A qualified approval of Pasternak’s early lyric, and of a few masterpieces by Sel’vinskij, Bagrickij and Zabolockij is on record in Nabokov’s correspondence, but has not been studied in detail. His attitude toward acmeism included an early admiration of Gumilev, a cautious acceptance of some poems by Axmatova (along with a total dismissal of her epigones), and a growing appreciation of Mandel’shtam, whom at first he considered merely a lateral branch of Russian poetry, which is a beautiful ornament, but leads nowhere (a judgement that he never published probably because it closely resembled Mirskij’s description of Komarovskij).
It is an established fact that among modern writers of the West Nabokov most preferred Kafka, Joyce and Proust (in that order). Of the heritage of modernism, he rejected and consistently parodied and compromised in his own art not merely some of its specific artistic errors, but above all the general and typical fault of its approach to certain types of subject matter, most significantly, the forced mythological attitude toward poetic imagery, narrative motifs, and thematic inventory. In Joyce, Nabokov rejected the early, consistently mythologized versions of Ulysses and the final result of Work in Progress/Finnegans Wake. He expressed his rejection of its pointless paronomasia, a contagious disease in the world of words, in his introduction to Bend Sinister in the same terms as Max Müller had applied to mythology, “an illness of language”.

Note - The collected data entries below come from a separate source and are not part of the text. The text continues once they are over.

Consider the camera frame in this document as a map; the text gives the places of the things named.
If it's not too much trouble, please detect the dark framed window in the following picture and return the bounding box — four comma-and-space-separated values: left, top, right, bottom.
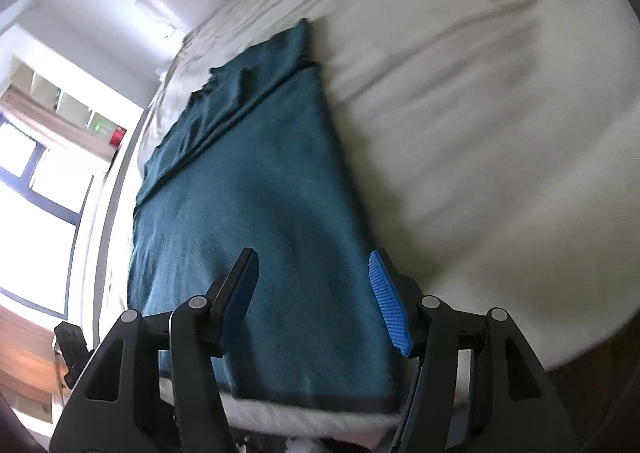
0, 123, 96, 319

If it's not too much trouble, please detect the white wall shelf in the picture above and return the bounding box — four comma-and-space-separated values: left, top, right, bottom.
10, 55, 126, 144

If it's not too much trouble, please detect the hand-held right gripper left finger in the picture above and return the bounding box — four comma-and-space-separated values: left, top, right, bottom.
50, 248, 261, 453

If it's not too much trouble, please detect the teal knit garment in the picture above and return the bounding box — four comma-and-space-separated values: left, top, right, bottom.
127, 18, 401, 409

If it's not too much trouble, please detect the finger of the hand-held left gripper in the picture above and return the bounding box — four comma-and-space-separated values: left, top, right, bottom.
54, 320, 96, 389

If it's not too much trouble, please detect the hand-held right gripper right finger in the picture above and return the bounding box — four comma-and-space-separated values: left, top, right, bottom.
367, 248, 578, 453

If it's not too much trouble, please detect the bed with beige sheet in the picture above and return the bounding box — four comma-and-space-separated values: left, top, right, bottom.
92, 0, 640, 434

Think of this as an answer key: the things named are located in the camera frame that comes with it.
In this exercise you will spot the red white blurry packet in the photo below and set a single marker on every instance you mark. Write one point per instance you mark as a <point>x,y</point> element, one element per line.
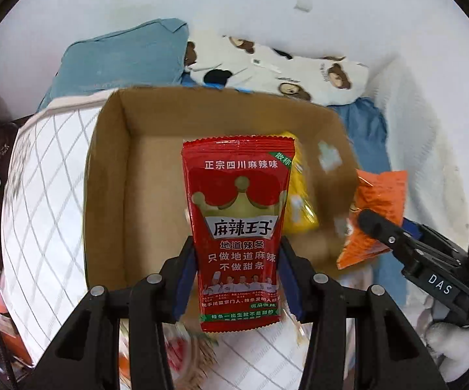
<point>189,357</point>

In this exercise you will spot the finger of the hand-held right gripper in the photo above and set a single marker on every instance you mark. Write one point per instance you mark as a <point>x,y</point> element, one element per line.
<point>412,227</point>
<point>385,231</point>

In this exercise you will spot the blue pillow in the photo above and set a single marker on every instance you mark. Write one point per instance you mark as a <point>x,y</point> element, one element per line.
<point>116,57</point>

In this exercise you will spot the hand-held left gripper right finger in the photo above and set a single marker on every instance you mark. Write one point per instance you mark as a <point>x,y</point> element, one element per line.
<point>290,288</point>

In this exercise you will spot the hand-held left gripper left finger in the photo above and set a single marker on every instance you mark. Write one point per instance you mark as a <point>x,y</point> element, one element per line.
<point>182,288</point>

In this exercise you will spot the brown cardboard box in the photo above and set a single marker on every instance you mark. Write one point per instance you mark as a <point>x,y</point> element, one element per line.
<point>153,170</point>

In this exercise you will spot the yellow snack packet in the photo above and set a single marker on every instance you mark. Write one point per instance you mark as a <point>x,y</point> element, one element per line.
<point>299,195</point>

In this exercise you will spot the white wall switch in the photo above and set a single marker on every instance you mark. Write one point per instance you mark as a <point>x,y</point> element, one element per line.
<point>302,4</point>

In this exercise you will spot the red crown-print snack packet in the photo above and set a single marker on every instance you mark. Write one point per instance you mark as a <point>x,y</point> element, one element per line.
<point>238,195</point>

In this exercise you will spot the orange snack packet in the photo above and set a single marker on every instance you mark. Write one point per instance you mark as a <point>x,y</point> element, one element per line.
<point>374,195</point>

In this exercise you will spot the white bear-print pillow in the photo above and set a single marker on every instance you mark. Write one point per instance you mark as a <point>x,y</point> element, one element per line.
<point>259,73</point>

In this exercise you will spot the white diamond-quilted floral bedspread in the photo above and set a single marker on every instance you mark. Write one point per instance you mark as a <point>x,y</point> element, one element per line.
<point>43,211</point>

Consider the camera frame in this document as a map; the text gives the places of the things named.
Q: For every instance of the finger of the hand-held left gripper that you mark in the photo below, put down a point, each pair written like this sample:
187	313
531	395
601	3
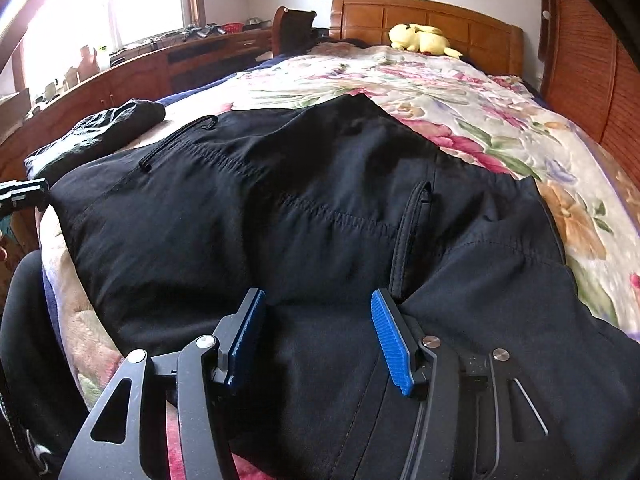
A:
25	192

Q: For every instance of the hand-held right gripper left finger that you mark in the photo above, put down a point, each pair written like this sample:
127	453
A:
245	340

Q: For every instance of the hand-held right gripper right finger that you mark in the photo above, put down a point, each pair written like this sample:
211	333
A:
392	340

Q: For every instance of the black pants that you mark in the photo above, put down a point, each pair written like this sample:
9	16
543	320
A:
250	200

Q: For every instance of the dark grey folded garment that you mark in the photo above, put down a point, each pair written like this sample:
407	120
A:
100	130

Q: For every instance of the brown ceramic figure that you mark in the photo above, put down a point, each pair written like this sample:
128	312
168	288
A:
89	60

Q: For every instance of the wooden desk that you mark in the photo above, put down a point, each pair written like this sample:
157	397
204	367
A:
140	75

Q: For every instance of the person's black clothing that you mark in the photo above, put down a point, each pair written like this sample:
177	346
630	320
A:
30	360

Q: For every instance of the window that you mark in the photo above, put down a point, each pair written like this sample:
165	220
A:
100	10

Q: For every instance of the black gadgets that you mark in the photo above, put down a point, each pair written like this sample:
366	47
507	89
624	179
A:
200	32

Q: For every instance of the floral blanket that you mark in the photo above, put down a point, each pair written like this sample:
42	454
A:
450	100

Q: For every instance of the navy bed sheet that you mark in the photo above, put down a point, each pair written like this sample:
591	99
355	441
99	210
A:
250	71

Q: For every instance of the red basket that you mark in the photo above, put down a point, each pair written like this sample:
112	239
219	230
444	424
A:
231	28

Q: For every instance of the yellow plush toy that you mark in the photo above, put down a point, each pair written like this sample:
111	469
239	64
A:
420	37

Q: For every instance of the wooden chair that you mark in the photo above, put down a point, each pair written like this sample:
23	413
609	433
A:
295	30

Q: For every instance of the wooden bed headboard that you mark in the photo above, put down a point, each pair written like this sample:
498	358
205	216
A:
370	20

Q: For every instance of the wooden slatted wardrobe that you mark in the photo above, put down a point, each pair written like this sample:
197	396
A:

Nabokov’s contempt for the myth of the 20th century was both artistic and moral. He found tasteless Thomas Mann’s image of Hetaera esmeralda in Doctor Faustus as part of Mann’s myth of the diabolic nature of modernism, based on false racial and aesthetic presuppositions (cf. Lines Written in Oregon and the title of Vadim Vadimovich’s novel in Look at the Harlequins!: Esmeralda and her Parandrus). The fallacy of the Jungian psychology as applied to literary criticism by Maud Bodkin in her once popular book appears to be spoofed in Pale Fire, especially in the “white fountain/white mountain” episode, as well as in the names of characters (aunt Maud, Dr. Botkin).
Most consistently Nabokov de-mythologized the most universal of mythological themes, the theme of death, as he detached the problem of immortality from the problem of the existence of gods, “including the big G”.